Leaving all pictures out, output exactly and only the line containing "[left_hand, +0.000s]" and the lines that follow it to the end of the material below.

Collected data:
--------

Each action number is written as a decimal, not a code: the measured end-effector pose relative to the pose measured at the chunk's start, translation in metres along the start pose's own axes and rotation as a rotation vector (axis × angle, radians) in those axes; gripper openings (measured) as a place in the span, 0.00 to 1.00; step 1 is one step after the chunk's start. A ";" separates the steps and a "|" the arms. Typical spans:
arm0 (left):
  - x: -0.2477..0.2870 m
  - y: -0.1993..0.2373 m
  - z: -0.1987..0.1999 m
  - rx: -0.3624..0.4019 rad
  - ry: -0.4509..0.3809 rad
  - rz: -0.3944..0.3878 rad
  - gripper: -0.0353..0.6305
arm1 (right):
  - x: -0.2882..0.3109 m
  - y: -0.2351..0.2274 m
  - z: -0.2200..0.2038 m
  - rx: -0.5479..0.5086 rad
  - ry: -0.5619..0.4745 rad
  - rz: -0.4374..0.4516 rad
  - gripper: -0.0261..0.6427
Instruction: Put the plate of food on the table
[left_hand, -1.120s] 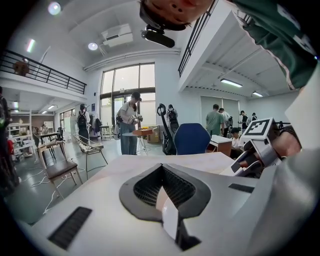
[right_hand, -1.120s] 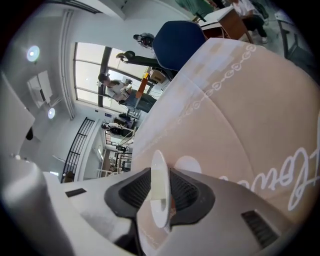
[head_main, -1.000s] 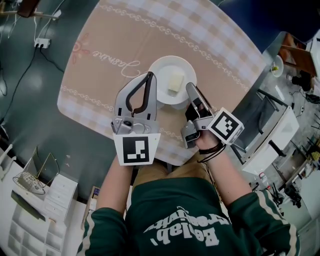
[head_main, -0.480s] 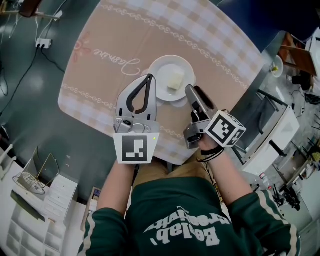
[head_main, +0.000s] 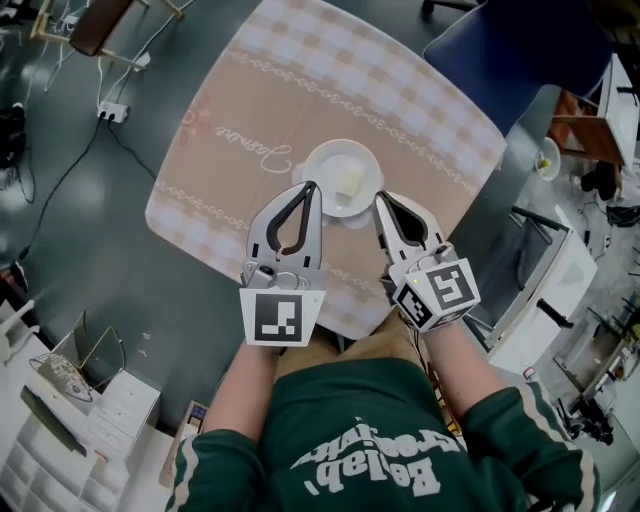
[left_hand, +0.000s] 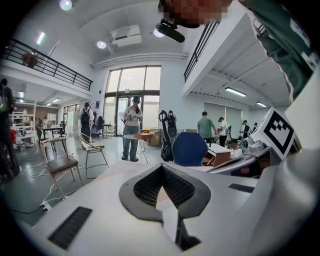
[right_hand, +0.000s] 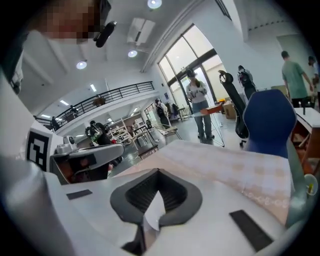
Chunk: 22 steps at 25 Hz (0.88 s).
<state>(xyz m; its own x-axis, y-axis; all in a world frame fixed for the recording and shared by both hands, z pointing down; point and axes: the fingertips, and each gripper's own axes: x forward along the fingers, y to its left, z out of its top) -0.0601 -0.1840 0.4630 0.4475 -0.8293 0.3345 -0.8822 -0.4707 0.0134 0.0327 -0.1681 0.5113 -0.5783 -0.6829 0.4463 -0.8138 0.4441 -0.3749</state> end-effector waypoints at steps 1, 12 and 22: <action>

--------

Solution to this problem:
[left_hand, +0.000s] 
[right_hand, +0.000s] 
Chunk: 22 steps at 25 Hz (0.88 s).
<state>(xyz m; its own x-axis, y-axis; all in a world frame fixed for the recording and shared by both hands, z pointing down; point and axes: the fingertips, and each gripper's own axes: x forward along the fingers, y to its left, z out of its top) -0.0601 -0.1840 0.4630 0.4475 -0.8293 0.3345 -0.8822 -0.4707 0.0134 0.0327 -0.1681 0.5113 -0.5783 -0.6829 0.4463 -0.8138 0.4441 -0.3749</state> end-effector waypoints at steps 1, 12 and 22: <action>

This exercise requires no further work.